● **Task goal**
Which lines of the material contain the word "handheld"? Show each one.

● **Provided data**
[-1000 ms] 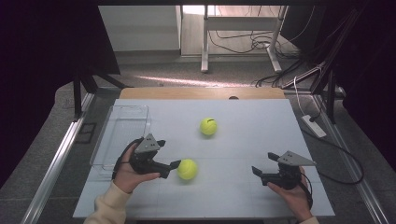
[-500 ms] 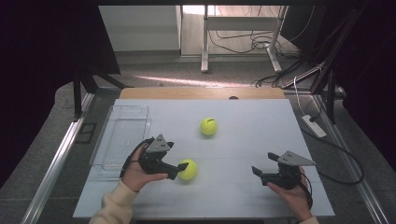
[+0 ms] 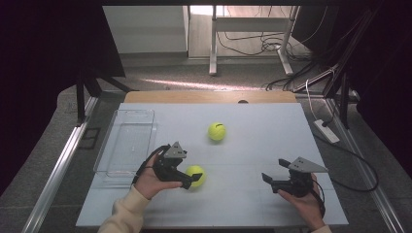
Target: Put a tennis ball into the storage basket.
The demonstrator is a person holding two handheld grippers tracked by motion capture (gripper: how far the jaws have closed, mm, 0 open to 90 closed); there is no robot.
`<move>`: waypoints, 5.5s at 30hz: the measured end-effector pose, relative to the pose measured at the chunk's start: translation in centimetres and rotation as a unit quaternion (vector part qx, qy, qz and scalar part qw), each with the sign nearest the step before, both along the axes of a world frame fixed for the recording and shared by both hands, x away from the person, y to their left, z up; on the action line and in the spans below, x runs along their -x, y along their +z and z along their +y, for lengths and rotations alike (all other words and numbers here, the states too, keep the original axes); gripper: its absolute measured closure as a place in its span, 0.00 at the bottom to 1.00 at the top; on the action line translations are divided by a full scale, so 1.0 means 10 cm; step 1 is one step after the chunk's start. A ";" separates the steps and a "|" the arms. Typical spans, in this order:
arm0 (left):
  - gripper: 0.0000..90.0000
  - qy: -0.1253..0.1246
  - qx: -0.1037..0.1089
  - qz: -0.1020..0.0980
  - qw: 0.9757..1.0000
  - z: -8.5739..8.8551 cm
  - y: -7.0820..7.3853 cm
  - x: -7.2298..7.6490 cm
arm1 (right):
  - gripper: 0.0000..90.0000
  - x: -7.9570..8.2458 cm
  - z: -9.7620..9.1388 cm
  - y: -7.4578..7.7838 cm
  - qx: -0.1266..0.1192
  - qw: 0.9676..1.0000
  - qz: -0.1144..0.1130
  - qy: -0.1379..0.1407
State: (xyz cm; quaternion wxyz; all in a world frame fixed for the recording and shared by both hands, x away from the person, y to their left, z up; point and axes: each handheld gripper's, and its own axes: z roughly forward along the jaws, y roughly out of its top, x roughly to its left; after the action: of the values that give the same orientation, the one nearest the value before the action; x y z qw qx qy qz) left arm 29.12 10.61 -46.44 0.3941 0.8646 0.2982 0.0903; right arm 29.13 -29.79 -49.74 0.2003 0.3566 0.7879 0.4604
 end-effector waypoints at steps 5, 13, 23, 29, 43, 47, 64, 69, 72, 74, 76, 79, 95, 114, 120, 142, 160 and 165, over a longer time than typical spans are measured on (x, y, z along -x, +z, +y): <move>0.05 0.001 -0.012 0.011 1.000 -0.04 -0.03 -0.04 | 0.14 0.00 0.00 0.00 0.000 1.000 0.000 0.000; 0.05 -0.005 -0.027 0.023 0.999 -0.14 -0.08 -0.06 | 0.14 0.00 0.00 0.00 0.000 1.000 0.001 -0.001; 0.05 -0.006 -0.059 0.035 0.998 -0.23 -0.20 -0.10 | 0.14 0.00 0.00 0.00 0.000 1.000 0.001 0.000; 0.05 -0.002 -0.066 0.045 0.997 -0.23 -0.26 -0.12 | 0.14 0.00 0.00 0.00 0.000 1.000 0.001 0.000; 0.21 -0.013 -0.098 0.052 0.994 -0.27 -0.37 -0.09 | 0.14 0.00 -0.01 0.00 0.000 1.000 0.001 0.000; 0.29 -0.007 -0.097 0.052 0.994 -0.25 -0.36 -0.09 | 0.14 0.00 0.00 0.00 0.000 1.000 0.001 0.000; 0.30 0.007 -0.077 0.033 0.996 -0.16 -0.24 -0.07 | 0.14 0.00 -0.01 0.00 -0.003 1.000 -0.002 -0.002; 0.30 0.013 -0.064 0.021 0.998 -0.12 -0.18 -0.06 | 0.14 0.00 -0.01 0.00 -0.003 1.000 -0.002 -0.002; 0.30 0.015 -0.060 0.016 0.998 -0.10 -0.16 -0.05 | 0.14 0.00 -0.01 0.00 -0.003 1.000 -0.002 -0.002; 0.30 0.017 -0.056 0.013 0.998 -0.09 -0.15 -0.05 | 0.14 0.00 -0.01 0.00 -0.003 1.000 -0.002 -0.002; 0.30 0.017 -0.054 0.008 0.998 -0.08 -0.14 -0.05 | 0.14 0.00 -0.01 0.00 -0.003 1.000 -0.002 -0.002; 0.30 0.020 -0.049 0.003 0.999 -0.06 -0.12 -0.04 | 0.14 0.00 -0.01 0.00 -0.003 1.000 -0.002 -0.002; 0.30 0.028 0.006 -0.019 0.999 0.05 0.03 0.01 | 0.14 0.00 -0.01 0.00 -0.003 1.000 -0.001 -0.002; 0.30 0.043 0.025 -0.055 0.997 0.12 0.13 0.06 | 0.15 0.00 -0.01 0.00 -0.002 1.000 -0.002 -0.002; 0.30 0.053 0.039 -0.067 0.996 0.16 0.17 0.07 | 0.15 0.00 -0.01 0.00 -0.003 1.000 -0.003 -0.003; 0.30 0.068 0.080 -0.095 0.990 0.28 0.30 0.10 | 0.15 0.01 0.00 0.01 -0.006 1.000 -0.005 -0.006; 0.30 0.085 0.097 -0.115 0.985 0.39 0.41 0.10 | 0.15 0.01 0.00 0.02 -0.007 1.000 -0.008 -0.009; 0.30 0.089 0.097 -0.120 0.984 0.43 0.43 0.08 | 0.15 0.01 0.00 0.01 -0.007 1.000 -0.008 -0.009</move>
State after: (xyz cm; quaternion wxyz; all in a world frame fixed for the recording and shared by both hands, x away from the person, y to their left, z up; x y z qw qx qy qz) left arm 28.33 14.93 -42.18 0.4994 0.7751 0.3320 0.1992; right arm 29.05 -29.78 -49.62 0.2079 0.3614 0.7798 0.4671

● **Expected answer**
The demonstrator is a person holding two handheld grippers tracked by motion capture (gripper: how far the jaws have closed, mm, 0 open to 90 closed); there is no robot.
State: (xyz cm; quaternion wxyz; all in a world frame fixed for the recording and shared by both hands, x away from the person, y to their left, z up; point and axes: each handheld gripper's, and its own axes: z roughly forward along the jaws, y roughly out of its top, x roughly to its left; after the action: of the values that give the same orientation, the one nearest the value before the action; x y z qw qx qy qz) left arm 29.12 10.61 -46.44 0.3941 0.8646 0.2982 0.0903; right arm 29.13 -29.79 -49.74 0.2003 0.3566 0.7879 0.4604

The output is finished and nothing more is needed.